En 1971, cuando la Corte Suprema de Justicia de los Estados Unidos falló el caso New York Times Co. v. United States, 403 U. S. 713, la administración de Richard Nixon alegaba motivos de seguridad nacional para impedir al prestigioso diario neoyorquino y al Washington Post publicar los papeles del Pentágono, un informe oficialmente titulado “La historia de la toma de decisiones de EE. UU. en Vietnam, 1945-1968″.
El gobierno tenía razón en sus previsiones del impacto de los documentos sobre la opinión pública y su efecto fortalecedor de la oposición a la guerra en la antigua Indochina. El informe daba cuenta de la callada expansión de las actividades bélicas mediante operaciones nunca reveladas a la ciudadanía. La publicación del New York Times alteró los términos del debate público al punto de ser considerada un factor relevante en la conclusión de la guerra.
Los documentos cuestionaban el cumplimiento de los acuerdos de Ginebra, la veracidad de los datos de las bajas enemigas, los programas de pacificación de la campiña vietnamita y el papel de los Estados Unidos en el ascenso y caída de Ngo Dinh Diem, presidente asesinado durante el golpe de Estado de 1963. Estas y otras materias eran suficientemente sensibles para ser clasificadas como máximo secreto de Estado.
Por definición, el origen de los documentos entregados al periódico era ilícito, pero su publicación tenía el amparo de la garantía constitucional de la libertad de expresión. Los magistrados fallaron a favor de esa garantía y el derecho de los ciudadanos a conocer la información difundida por los periodistas.
A nadie se le ocurrió denunciar a los informadores, pese a la extrema sensibilidad de la materia y la ausencia de toda duda sobre la ilicitud de su origen. Los periodistas, claro está, no participaron en el delito y solo cumplieron su obligación de informar a la sociedad sobre asuntos de interés público llegados a su conocimiento.
El caso es emblemático precisamente por la delicadísima materia revelada en un momento de fuertes tensiones en la sociedad estadounidense y el mundo. La televisión transmitía la interminable sucesión de ceremonias de repatriación de cadáveres y los periódicos publicaban conmovedoras fotos de las víctimas del napalm.
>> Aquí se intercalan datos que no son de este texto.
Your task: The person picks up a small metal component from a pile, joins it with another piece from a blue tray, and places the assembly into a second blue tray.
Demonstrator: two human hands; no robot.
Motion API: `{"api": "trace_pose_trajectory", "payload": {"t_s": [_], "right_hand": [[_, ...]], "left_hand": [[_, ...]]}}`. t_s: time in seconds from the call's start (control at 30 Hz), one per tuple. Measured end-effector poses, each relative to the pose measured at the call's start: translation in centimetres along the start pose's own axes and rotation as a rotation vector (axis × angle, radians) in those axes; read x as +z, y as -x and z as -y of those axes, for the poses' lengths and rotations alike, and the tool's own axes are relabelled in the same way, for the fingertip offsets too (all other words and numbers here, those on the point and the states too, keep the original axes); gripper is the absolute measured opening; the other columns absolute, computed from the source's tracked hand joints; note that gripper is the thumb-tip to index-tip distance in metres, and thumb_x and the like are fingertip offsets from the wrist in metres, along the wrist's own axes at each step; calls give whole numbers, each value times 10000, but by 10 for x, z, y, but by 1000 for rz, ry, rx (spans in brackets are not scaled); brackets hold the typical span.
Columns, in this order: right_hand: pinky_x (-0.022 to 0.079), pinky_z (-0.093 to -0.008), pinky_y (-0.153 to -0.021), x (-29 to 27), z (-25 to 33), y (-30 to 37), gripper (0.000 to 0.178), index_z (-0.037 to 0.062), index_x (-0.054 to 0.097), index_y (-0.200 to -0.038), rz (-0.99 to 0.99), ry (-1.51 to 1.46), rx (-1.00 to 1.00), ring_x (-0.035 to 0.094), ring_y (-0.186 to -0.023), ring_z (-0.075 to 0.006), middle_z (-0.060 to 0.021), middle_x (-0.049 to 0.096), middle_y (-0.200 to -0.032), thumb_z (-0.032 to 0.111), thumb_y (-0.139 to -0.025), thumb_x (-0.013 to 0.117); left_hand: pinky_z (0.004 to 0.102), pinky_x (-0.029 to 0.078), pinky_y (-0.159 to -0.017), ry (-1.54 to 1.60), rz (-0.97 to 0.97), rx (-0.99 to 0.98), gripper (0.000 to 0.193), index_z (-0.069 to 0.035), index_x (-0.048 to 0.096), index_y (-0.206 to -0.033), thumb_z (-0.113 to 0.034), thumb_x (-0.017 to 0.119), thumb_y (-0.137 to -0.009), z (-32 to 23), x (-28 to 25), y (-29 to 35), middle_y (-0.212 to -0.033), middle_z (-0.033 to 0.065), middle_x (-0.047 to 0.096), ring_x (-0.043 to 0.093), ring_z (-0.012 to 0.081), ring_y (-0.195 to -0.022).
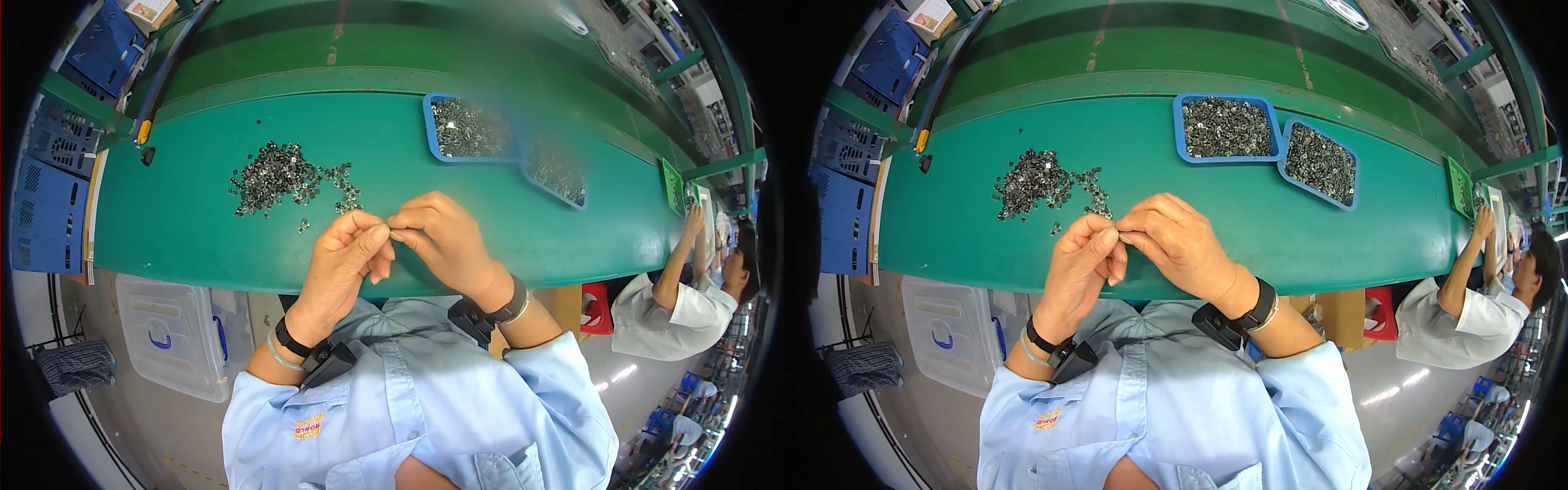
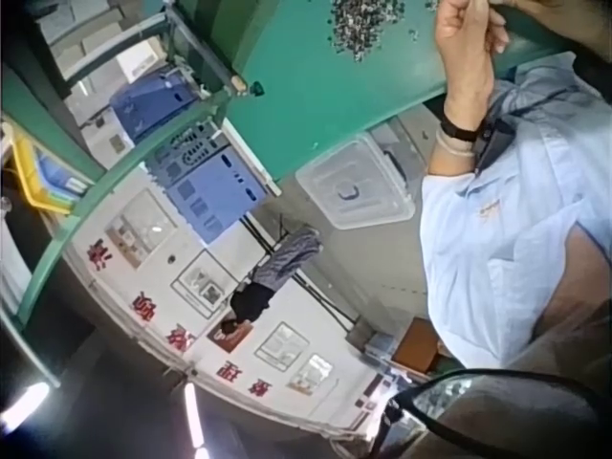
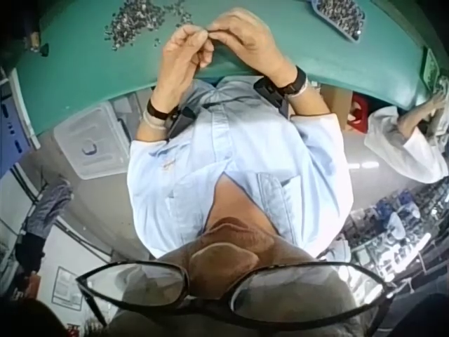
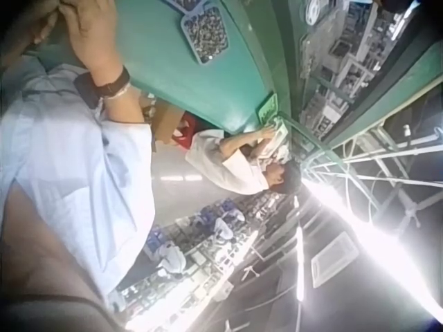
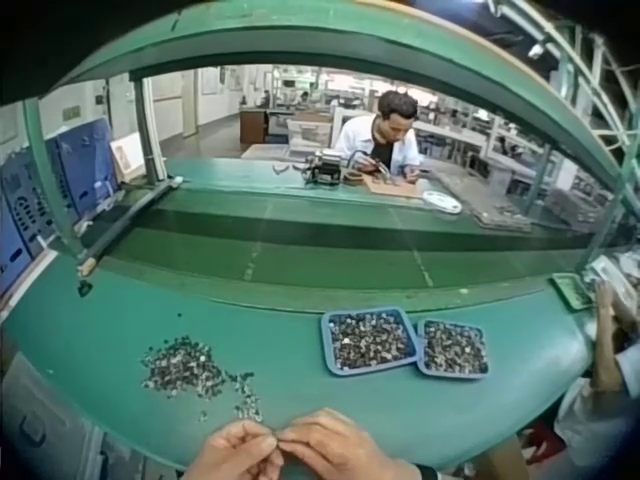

Por encima de todo, primó la libertad de expresión y el derecho de la ciudadanía a estar informada, en cuya ausencia no hay democracia. Ha pasado más de medio siglo y en todo el mundo se han perfeccionado leyes y líneas jurisprudenciales para ofrecer una protección robusta contra la censura previa.
Nuestro país no es la excepción. Por eso, resulta inexplicable la pretensión, a estas alturas del desarrollo democrático, del presidente de la República y su ministro de Comunicación de censurar informaciones de este diario sobre asuntos de innegable interés público. La distancia entre los “audios de la presidencia” y los papeles del Pentágono no solo está marcada por el tiempo y la evolución de las garantías de la libre expresión en el mundo, sino también por la gravedad del momento histórico, la sensibilidad de la materia y el origen indiscutiblemente ilícito de los segundos.
El éxito de la petición presidencial habría puesto al país en vergüenza y, sin duda, su sola presentación será objeto de comentario en los informes de las organizaciones defensoras de la libertad de expresión. Pretender negar el derecho del periódico a publicar los audios y, peor todavía, el derecho de los costarricenses a escucharlos, atenta contra las libertades de cuyo pleno ejercicio nos sentimos orgullosos.
Orgullosos podemos sentirnos del firme rechazo de la Fiscalía a las pretensiones de los altos funcionarios, cuya obligación con la transparencia incluye el deber de tolerar el escrutinio de sus actos. El Ministerio Público se negó a acceder a la petición de ordenar la suspensión de las publicaciones y precisó que la pretendida medida cautelar está expresamente prohibida “por la normativa internacional aprobada por nuestro país, propiamente el artículo 13 de la Convención Americana sobre Derechos Humanos (Pacto de San José)” y también por la Constitución Política.